Target (NYSE:TGT) reported a much smaller than expected decline in comparable sales for the third quarter of its fiscal year and topped Wall Street’s sales and earnings estimates. Target’s adjusted earnings were $1.04 per share on sales of $16.44 billion in the fiscal third quarter. Analysts had expected earnings of 83 cents a share on $16.3 billion in revenue, according to Thomson Reuters. In the same quarter a year ago, Target earned 86 cents a share on sales of $17.61 billion.

Same store comparable sales fell 0.2 percent in the quarter. That was much better than the previous prediction of a 2 percent fall. Wall Street analysts predicted a 1 percent decline. The company’s same-store sales ended a two-year winning streak in the previous quarter, falling 1.1 percent.

Target’s sharper focus on product categories like kids and children’s items, wellness, and its clothing brands helped comparable sales in those categories reach about 3 percentage points higher than the company overall.

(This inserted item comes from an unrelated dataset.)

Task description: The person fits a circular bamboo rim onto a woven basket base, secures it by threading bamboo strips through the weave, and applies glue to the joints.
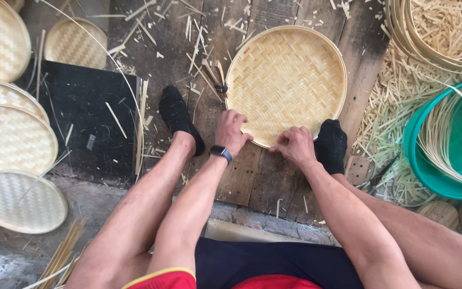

The company’s traffic showed a modest improvement from the second quarter, but the number of transactions declined 1.2 percent.

Target attributed the results to a particularly strong back-to-school season. The company also posted strong e-commerce growth for the quarter. Target’s digital sales rose 26 percent in the quarter. Target CEO Brian Cornell said in a statement, “We are very pleased with our third quarter financial results, which reflect meaningful improvement in our traffic and sales trends and much stronger-than-expected profitability.”

During the third quarter, the company returned $1.2 billion to shareholders, with dividends of $345 million and share repurchases of $878 million. The board of directors also authorized a new $5 billion share repurchase program to begin upon completion of the prior $10 billion program.

Target also announced that it was raising its full year profit and sales forecast. The company now expects fourth-quarter comparable sales to range from a drop of 1 percent to an increase of 1 percent. The company is predicting full-year adjusted earnings per share of $5.10 and $5.30, up from a prior forecast of $4.80 to $5.20. The forecast excludes early debt-retirement losses and a small benefit from the resolution of income tax matters. The company’s shares rose 9 percent in pre-market trading after the announcement.

During the holiday period, Target will once again offer free shipping with no minimum spending threshold to drive sales. It will also ramp up its exclusive toy offerings to 1,800, an increase of 15 percent. Target stores will open at 6 p.m. Thanksgiving Day to kick off its Black Friday sale.